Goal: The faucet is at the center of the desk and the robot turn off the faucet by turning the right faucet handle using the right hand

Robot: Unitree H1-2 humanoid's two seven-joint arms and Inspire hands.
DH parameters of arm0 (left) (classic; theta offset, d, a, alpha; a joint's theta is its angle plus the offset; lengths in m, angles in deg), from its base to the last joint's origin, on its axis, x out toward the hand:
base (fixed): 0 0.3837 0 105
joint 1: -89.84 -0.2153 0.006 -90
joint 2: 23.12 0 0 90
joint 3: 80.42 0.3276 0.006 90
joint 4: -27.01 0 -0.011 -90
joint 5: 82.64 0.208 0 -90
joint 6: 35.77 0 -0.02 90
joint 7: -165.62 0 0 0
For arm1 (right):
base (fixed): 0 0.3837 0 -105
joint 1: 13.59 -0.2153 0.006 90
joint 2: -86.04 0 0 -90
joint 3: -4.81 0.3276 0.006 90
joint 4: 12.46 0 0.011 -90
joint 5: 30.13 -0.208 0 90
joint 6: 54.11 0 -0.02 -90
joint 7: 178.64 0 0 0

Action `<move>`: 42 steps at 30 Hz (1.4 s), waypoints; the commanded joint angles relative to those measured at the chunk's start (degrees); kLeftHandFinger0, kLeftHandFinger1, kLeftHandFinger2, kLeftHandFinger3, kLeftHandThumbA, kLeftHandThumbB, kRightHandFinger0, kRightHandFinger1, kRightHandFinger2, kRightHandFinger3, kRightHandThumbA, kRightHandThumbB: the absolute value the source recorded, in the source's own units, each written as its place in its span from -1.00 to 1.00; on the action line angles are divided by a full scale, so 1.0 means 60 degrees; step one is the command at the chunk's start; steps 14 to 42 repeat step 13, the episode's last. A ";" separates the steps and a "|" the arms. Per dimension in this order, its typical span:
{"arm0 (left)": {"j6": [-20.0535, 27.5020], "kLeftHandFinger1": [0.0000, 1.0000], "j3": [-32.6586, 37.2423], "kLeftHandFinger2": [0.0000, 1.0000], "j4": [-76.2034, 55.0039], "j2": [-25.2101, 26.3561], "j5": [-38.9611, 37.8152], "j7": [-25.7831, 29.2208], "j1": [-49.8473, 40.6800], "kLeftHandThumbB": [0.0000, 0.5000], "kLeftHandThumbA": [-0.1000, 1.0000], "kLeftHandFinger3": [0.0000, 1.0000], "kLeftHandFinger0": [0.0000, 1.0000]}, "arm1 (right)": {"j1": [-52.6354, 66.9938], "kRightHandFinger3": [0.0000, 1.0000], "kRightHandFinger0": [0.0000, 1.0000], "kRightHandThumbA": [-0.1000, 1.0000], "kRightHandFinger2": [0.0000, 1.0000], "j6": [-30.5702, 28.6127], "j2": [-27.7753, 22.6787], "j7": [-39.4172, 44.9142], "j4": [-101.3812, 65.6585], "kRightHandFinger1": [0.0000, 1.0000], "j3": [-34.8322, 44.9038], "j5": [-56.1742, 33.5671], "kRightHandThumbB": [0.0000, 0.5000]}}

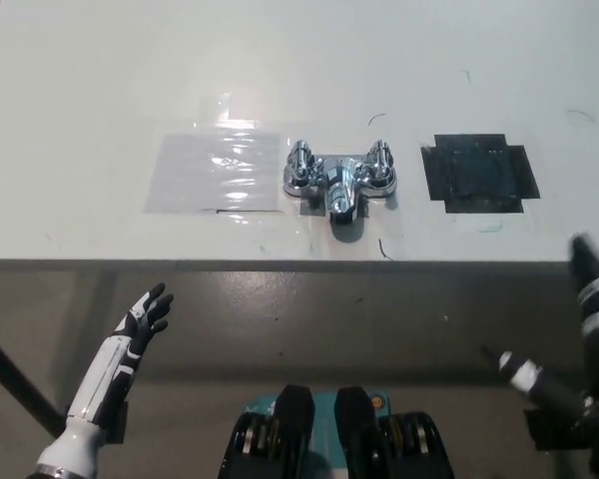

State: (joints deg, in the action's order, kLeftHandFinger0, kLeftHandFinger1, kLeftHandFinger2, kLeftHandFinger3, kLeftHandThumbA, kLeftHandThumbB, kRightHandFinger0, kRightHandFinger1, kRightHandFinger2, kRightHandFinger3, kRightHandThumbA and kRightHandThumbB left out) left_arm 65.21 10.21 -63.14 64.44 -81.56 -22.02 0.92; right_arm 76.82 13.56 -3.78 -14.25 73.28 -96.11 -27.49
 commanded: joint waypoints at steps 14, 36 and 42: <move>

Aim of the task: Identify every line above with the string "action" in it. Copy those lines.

Answer section:
Action `<move>`: 42 steps at 30 Hz (1.4 s), waypoints; the commanded joint angles relative to those measured at the chunk's start (degrees); kLeftHandFinger0, kLeftHandFinger1, kLeftHandFinger2, kLeftHandFinger3, kLeftHandThumbA, kLeftHandThumbB, kRightHandFinger0, kRightHandFinger1, kRightHandFinger2, kRightHandFinger3, kRightHandThumbA, kRightHandThumbB: the absolute value the source recorded, in the source's own units, each written as its place in its span from -1.00 to 1.00; on the action line angles are divided by a full scale, so 1.0 means 60 degrees; step one is the command at the chunk's start; steps 14 to 42 repeat step 13, the episode's last. A ";" separates the steps and a "|" the arms. Per dimension in this order, its typical span:
State: (joints deg, in the action's order, kLeftHandFinger0, kLeftHandFinger1, kLeftHandFinger2, kLeftHandFinger3, kLeftHandThumbA, kLeftHandThumbB, kRightHandFinger0, kRightHandFinger1, kRightHandFinger2, kRightHandFinger3, kRightHandThumbA and kRightHandThumbB left out) left_arm 65.21 10.21 -63.14 64.44 -81.56 -22.02 0.92; right_arm 76.82 13.56 -3.78 -14.25 73.28 -96.11 -27.49

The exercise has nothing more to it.